◆ Exercise requirements
The records appear below. Copy each one exactly.

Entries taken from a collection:
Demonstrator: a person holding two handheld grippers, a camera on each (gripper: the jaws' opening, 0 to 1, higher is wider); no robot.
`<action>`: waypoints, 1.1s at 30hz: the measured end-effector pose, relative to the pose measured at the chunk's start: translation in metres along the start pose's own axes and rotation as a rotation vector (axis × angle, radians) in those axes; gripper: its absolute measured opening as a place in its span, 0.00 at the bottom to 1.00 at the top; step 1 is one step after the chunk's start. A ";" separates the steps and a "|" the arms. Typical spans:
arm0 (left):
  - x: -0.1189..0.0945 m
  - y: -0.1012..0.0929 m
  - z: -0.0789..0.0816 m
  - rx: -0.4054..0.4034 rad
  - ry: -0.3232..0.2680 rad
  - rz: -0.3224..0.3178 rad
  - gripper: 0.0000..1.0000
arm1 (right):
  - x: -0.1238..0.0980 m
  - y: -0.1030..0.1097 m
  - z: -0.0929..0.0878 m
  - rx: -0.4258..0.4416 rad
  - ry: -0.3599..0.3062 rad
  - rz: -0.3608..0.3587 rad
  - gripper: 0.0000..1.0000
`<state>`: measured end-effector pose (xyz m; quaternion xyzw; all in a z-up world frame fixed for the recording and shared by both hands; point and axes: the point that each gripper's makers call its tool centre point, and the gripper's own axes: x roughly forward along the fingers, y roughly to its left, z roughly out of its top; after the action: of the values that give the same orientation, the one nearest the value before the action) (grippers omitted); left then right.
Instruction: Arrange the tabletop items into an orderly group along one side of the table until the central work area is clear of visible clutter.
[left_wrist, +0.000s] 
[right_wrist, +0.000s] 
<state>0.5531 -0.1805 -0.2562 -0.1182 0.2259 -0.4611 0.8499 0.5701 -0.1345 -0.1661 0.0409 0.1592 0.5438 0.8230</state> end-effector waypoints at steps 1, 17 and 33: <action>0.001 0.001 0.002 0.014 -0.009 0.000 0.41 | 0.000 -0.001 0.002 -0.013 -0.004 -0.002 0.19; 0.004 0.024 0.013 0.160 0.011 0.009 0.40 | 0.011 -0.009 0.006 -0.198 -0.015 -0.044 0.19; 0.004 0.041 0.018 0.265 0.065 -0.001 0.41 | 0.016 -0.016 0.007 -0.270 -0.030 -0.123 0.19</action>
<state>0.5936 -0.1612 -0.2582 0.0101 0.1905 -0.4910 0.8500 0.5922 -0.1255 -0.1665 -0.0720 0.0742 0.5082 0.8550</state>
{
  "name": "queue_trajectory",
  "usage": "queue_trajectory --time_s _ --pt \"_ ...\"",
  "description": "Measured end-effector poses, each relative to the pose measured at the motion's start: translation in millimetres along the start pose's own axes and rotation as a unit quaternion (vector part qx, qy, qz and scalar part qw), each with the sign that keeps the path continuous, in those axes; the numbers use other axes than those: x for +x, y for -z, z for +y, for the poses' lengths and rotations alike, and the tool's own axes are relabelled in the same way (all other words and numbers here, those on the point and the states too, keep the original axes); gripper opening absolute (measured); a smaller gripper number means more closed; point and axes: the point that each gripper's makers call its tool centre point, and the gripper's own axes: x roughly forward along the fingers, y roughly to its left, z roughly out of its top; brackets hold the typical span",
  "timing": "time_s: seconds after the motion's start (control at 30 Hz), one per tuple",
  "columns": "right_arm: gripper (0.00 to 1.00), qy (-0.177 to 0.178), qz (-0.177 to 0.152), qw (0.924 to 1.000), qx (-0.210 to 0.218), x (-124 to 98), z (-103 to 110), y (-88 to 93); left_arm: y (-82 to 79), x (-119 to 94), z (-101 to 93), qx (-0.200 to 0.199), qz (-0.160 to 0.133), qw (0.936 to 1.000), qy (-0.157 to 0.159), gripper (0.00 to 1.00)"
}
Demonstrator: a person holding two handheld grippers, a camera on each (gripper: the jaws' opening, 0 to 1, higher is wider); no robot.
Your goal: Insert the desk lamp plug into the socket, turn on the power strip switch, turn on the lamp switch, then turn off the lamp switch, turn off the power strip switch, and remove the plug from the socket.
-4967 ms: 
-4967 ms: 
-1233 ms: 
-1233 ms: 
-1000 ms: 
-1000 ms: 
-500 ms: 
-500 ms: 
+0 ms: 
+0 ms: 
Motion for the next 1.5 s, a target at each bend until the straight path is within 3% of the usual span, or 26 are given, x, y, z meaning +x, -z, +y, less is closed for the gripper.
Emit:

◆ Exercise result
Demonstrator: a person holding two handheld grippers, a camera on each (gripper: the jaws' opening, 0 to 1, higher is wider); no robot.
`<action>`: waypoints, 1.1s at 30hz: the measured end-effector pose, relative to the pose measured at the chunk's start: translation in metres along the start pose's own axes and rotation as a rotation vector (axis × angle, radians) in those axes; gripper: its absolute measured opening as a place in its span, 0.00 at the bottom to 1.00 at the top; step 1 is one step after the chunk's start. A ";" separates the steps and a "|" the arms. Typical spans:
arm0 (left):
  - x: -0.1189..0.0945 m
  - y: -0.1012..0.0929 m
  - z: -0.0789..0.0816 m
  - rx: -0.4054..0.4034 rad
  - ry: -0.3232..0.2680 rad
  - rz: -0.3224..0.3178 rad
  - gripper: 0.0000..1.0000
arm1 (right):
  - x: -0.1238..0.0980 m
  - y: -0.1030..0.1097 m
  - z: -0.0929..0.0878 m
  - rx: -0.4258..0.4416 rad
  - ry: -0.3599..0.3062 rad
  - rz: -0.3608..0.3587 rad
  - gripper: 0.0000..1.0000
`<state>`: measured end-effector pose (xyz m; quaternion xyzw; all in a z-up world frame fixed for the recording and shared by both hands; point and axes: the point that each gripper's makers call its tool centre point, and the gripper's own axes: x roughly forward along the fingers, y roughly to its left, z roughly out of its top; after the action: of the values that give the same orientation, the one nearest the value before the action) (grippers omitted); left then right.
Instruction: Arrange the tabletop items into an orderly group along one side of the table until the central work area is clear of visible clutter.
[left_wrist, +0.000s] 
[right_wrist, +0.000s] 
<state>0.5531 -0.1805 -0.2562 -0.1182 0.2259 -0.4611 0.8499 0.5701 -0.1345 -0.1661 0.0409 0.1592 0.5438 0.8230</state> end-effector waypoints at steps 1, 17 and 33: <action>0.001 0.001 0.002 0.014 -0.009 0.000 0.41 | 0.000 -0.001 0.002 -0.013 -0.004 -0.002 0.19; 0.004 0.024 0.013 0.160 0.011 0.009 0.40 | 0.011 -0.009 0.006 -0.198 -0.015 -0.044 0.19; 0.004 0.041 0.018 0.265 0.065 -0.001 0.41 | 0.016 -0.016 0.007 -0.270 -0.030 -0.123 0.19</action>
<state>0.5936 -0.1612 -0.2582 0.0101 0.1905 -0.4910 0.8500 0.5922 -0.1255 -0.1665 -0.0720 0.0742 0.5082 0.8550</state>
{
  "name": "queue_trajectory",
  "usage": "queue_trajectory --time_s _ --pt \"_ ...\"",
  "description": "Measured end-effector poses, each relative to the pose measured at the motion's start: translation in millimetres along the start pose's own axes and rotation as a unit quaternion (vector part qx, qy, qz and scalar part qw), each with the sign that keeps the path continuous, in those axes; the numbers use other axes than those: x for +x, y for -z, z for +y, for the poses' lengths and rotations alike, and the tool's own axes are relabelled in the same way (all other words and numbers here, those on the point and the states too, keep the original axes); gripper opening absolute (measured); a smaller gripper number means more closed; point and axes: the point that each gripper's makers call its tool centre point, and the gripper's own axes: x roughly forward along the fingers, y roughly to its left, z roughly out of its top; brackets hold the typical span",
  "timing": "time_s: seconds after the motion's start (control at 30 Hz), one per tuple",
  "columns": "right_arm: gripper (0.00 to 1.00), qy (-0.177 to 0.178), qz (-0.177 to 0.152), qw (0.924 to 1.000), qx (-0.210 to 0.218), x (-124 to 98), z (-103 to 110), y (-88 to 93); left_arm: y (-82 to 79), x (-119 to 94), z (-101 to 93), qx (-0.200 to 0.199), qz (-0.160 to 0.133), qw (0.936 to 1.000), qy (-0.157 to 0.159), gripper (0.00 to 1.00)"
}
Demonstrator: a person holding two handheld grippers, a camera on each (gripper: the jaws' opening, 0 to 1, higher is wider); no robot.
Your goal: Insert the desk lamp plug into the socket, turn on the power strip switch, turn on the lamp switch, then turn off the lamp switch, turn off the power strip switch, and remove the plug from the socket.
-4967 ms: 
-4967 ms: 
-1233 ms: 
-1233 ms: 
-1000 ms: 
-1000 ms: 
-500 ms: 
-500 ms: 
+0 ms: 
+0 ms: 
Motion for the next 1.5 s, a target at each bend until the straight path is within 3% of the usual span, or 26 are given, x, y, z meaning +x, -z, +y, less is closed for the gripper.
Emit:

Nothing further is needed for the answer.